** What to do **
Give back the listing in full and exactly, leaving out the images.

--*--

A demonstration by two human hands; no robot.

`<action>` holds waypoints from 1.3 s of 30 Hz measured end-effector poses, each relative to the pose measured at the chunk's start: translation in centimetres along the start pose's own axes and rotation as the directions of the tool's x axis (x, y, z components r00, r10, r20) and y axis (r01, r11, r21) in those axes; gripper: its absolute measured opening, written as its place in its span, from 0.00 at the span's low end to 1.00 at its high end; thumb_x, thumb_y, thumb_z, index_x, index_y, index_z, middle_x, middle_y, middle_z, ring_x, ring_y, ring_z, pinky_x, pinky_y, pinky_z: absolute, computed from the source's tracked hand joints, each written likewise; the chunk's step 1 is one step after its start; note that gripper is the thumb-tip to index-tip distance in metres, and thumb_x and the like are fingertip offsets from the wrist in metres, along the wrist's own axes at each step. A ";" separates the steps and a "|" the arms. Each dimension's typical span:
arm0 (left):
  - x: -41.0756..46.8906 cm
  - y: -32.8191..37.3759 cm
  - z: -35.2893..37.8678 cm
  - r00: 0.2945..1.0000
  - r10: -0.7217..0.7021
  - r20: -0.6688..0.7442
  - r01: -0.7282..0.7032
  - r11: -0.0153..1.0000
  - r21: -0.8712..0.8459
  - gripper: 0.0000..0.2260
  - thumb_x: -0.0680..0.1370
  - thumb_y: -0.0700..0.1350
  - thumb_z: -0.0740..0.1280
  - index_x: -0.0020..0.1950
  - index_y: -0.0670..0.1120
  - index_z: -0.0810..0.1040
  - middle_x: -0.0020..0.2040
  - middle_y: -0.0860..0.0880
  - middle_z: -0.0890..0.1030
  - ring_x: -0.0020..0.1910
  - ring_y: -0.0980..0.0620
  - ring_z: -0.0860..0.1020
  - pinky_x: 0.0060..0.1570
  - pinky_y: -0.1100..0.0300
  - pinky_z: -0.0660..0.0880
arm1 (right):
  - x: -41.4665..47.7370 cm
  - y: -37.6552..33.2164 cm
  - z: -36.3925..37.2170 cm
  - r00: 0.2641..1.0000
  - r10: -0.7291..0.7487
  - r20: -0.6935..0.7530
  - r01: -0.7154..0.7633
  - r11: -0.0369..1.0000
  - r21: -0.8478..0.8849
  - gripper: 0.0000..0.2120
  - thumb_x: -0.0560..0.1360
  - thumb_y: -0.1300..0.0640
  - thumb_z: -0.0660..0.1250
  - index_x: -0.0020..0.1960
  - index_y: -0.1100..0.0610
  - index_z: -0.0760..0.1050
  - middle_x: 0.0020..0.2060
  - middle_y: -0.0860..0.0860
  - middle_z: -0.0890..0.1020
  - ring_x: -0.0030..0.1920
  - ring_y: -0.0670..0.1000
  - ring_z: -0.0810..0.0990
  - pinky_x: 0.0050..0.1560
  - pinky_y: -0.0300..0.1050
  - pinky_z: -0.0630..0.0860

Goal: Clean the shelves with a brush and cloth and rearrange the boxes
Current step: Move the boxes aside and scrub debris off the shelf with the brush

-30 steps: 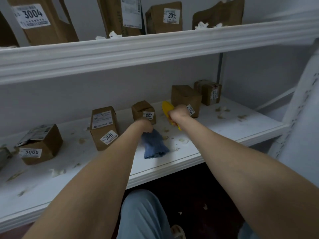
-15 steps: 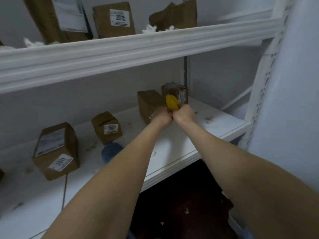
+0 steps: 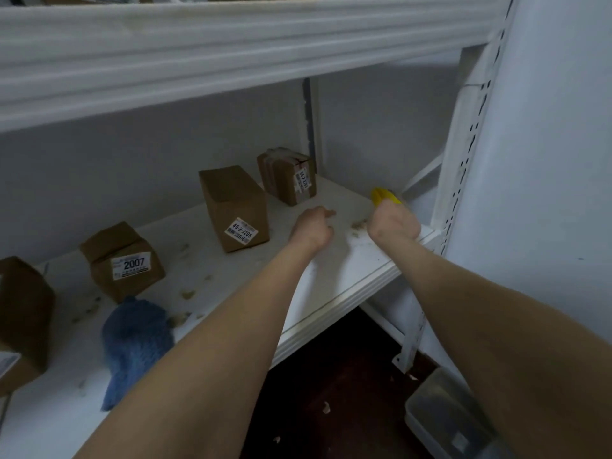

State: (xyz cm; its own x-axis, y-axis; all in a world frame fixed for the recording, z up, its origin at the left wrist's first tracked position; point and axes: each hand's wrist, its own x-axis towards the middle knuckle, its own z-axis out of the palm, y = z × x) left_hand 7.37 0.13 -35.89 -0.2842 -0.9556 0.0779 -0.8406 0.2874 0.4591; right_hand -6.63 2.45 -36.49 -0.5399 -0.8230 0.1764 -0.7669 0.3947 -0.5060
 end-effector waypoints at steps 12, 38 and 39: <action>1.3 -1.1 0.3 0.995 -0.089 -0.041 0.089 0.996 0.002 0.11 0.78 0.44 0.61 0.58 0.43 0.77 0.60 0.40 0.78 0.59 0.42 0.76 0.50 0.57 0.70 | -1.3 -4.7 1.4 0.924 -0.200 0.325 0.177 0.979 0.100 0.15 0.76 0.51 0.60 0.58 0.55 0.77 0.55 0.56 0.81 0.55 0.59 0.79 0.51 0.46 0.74; 1.5 -4.7 -0.9 0.982 -0.190 -0.016 0.187 0.977 -0.105 0.20 0.78 0.40 0.63 0.70 0.43 0.68 0.69 0.43 0.71 0.68 0.45 0.70 0.62 0.59 0.67 | -1.2 -5.2 3.1 0.954 -0.108 0.280 0.122 0.992 -0.032 0.16 0.77 0.53 0.61 0.64 0.57 0.74 0.60 0.56 0.79 0.60 0.58 0.77 0.55 0.47 0.73; 1.5 -4.7 -0.7 0.981 -0.192 -0.019 0.190 0.977 -0.100 0.19 0.78 0.42 0.65 0.68 0.42 0.70 0.67 0.42 0.73 0.66 0.44 0.71 0.60 0.58 0.68 | -1.6 -5.9 3.3 0.934 -0.166 0.315 0.176 0.984 -0.002 0.17 0.78 0.51 0.61 0.63 0.56 0.74 0.60 0.55 0.79 0.60 0.58 0.78 0.54 0.46 0.73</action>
State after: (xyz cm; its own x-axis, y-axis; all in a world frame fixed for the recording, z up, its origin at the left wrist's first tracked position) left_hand 11.27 -2.71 -37.30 -0.1084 -0.9941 0.0046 -0.8288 0.0930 0.5517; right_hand -0.06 0.05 -36.60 -0.2674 -0.9634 -0.0173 -0.8506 0.2445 -0.4656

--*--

** Solution to this exercise **
A demonstration by two human hands; no robot.

`<action>` holds waypoints from 1.3 s of 30 Hz measured end-effector poses, each relative to the pose measured at the chunk's start: translation in centimetres along the start pose's own axes and rotation as the directions of the tool's x axis (x, y, z components r00, r10, r20) and y axis (r01, r11, r21) in those axes; gripper: its absolute measured opening, written as its place in its span, from 0.00 at the span's low end to 1.00 at its high end; thumb_x, thumb_y, thumb_z, index_x, index_y, index_z, middle_x, middle_y, middle_z, ring_x, ring_y, ring_z, pinky_x, pinky_y, pinky_z: absolute, computed from the source's tracked hand joints, each written likewise; the chunk's step 1 is one step after its start; note that gripper is the thumb-tip to index-tip distance in metres, and thumb_x and the like are fingertip offsets from the wrist in metres, along the wrist's own axes at each step. A ";" separates the steps and a "|" the arms. Each dimension's typical span:
arm0 (left):
  - x: -41.0756..46.8906 cm
  - y: -32.8191..37.3759 cm
  - z: -35.2893..37.8678 cm
  - r00: 0.2945..1.0000
  - r10: -0.7217..0.7021
  - r20: -0.6688..0.7442
  - r01: -0.7282..0.7032
  - r11: -0.0153..1.0000
  - r21: -0.8712..0.8459
  - gripper: 0.0000..0.2260
  - thumb_x: -0.0680..0.1370
  - thumb_y: -0.0700..0.1350
  - thumb_z: -0.0740..0.1280
  - index_x: -0.0020..0.1950
  - index_y: -0.0670..0.1120
  - index_z: -0.0810..0.1040
  - middle_x: -0.0020..0.2040
  - middle_y: -0.0860..0.0880
  - middle_z: -0.0890..0.1030
  - ring_x: -0.0020..0.1910
  - ring_y: -0.0980..0.0620
  - ring_z: -0.0860..0.1020
  - pinky_x: 0.0060..0.1570
  - pinky_y: -0.1100..0.0300
  - pinky_z: -0.0660..0.0880
arm1 (right):
  - x: -41.4665..47.7370 cm
  - y: -37.6552..33.2164 cm
  - z: -36.3925..37.2170 cm
  - r00: 0.2641..1.0000
  - r10: -0.7291..0.7487
  - r20: -0.6935..0.7530
  - r01: -0.7154..0.7633
  - r11: -0.0369..1.0000
  - r21: -0.8478..0.8849
  - gripper: 0.0000..0.2120
  - thumb_x: -0.0560..0.1360
  - thumb_y: -0.1300..0.0640
  - thumb_z: -0.0660..0.1250
  - index_x: -0.0020..0.1960
  - index_y: -0.1100..0.0610
  - index_z: -0.0760..0.1050
  - middle_x: 0.0020..0.2060
  - middle_y: -0.0860..0.0860
  - middle_z: -0.0890..0.1020
  - ring_x: -0.0030..0.1920
  - ring_y: -0.0670..0.1000
  - ring_z: -0.0810..0.0990
  - pinky_x: 0.0050..0.1560
  - pinky_y: -0.0300..0.1050
  - pinky_z: -0.0630..0.0860

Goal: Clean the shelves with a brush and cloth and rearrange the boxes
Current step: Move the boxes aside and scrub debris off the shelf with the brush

-30 steps: 
-15 steps: 
+0 steps: 

State: (xyz cm; its own x-axis, y-axis; all in a world frame fixed for the recording, z up, its origin at the left wrist's first tracked position; point and axes: each hand's wrist, its own x-axis towards the middle knuckle, its own z-axis out of the palm, y = z × x) left_hand 7.37 0.13 -35.89 -0.2842 -0.9556 0.0779 -0.8406 0.2874 0.4591; right_hand -6.63 2.45 -36.49 -0.5399 -0.8230 0.1764 -0.7669 0.3947 -0.5060
 end-effector waypoints at steps 12, 38 and 39: <action>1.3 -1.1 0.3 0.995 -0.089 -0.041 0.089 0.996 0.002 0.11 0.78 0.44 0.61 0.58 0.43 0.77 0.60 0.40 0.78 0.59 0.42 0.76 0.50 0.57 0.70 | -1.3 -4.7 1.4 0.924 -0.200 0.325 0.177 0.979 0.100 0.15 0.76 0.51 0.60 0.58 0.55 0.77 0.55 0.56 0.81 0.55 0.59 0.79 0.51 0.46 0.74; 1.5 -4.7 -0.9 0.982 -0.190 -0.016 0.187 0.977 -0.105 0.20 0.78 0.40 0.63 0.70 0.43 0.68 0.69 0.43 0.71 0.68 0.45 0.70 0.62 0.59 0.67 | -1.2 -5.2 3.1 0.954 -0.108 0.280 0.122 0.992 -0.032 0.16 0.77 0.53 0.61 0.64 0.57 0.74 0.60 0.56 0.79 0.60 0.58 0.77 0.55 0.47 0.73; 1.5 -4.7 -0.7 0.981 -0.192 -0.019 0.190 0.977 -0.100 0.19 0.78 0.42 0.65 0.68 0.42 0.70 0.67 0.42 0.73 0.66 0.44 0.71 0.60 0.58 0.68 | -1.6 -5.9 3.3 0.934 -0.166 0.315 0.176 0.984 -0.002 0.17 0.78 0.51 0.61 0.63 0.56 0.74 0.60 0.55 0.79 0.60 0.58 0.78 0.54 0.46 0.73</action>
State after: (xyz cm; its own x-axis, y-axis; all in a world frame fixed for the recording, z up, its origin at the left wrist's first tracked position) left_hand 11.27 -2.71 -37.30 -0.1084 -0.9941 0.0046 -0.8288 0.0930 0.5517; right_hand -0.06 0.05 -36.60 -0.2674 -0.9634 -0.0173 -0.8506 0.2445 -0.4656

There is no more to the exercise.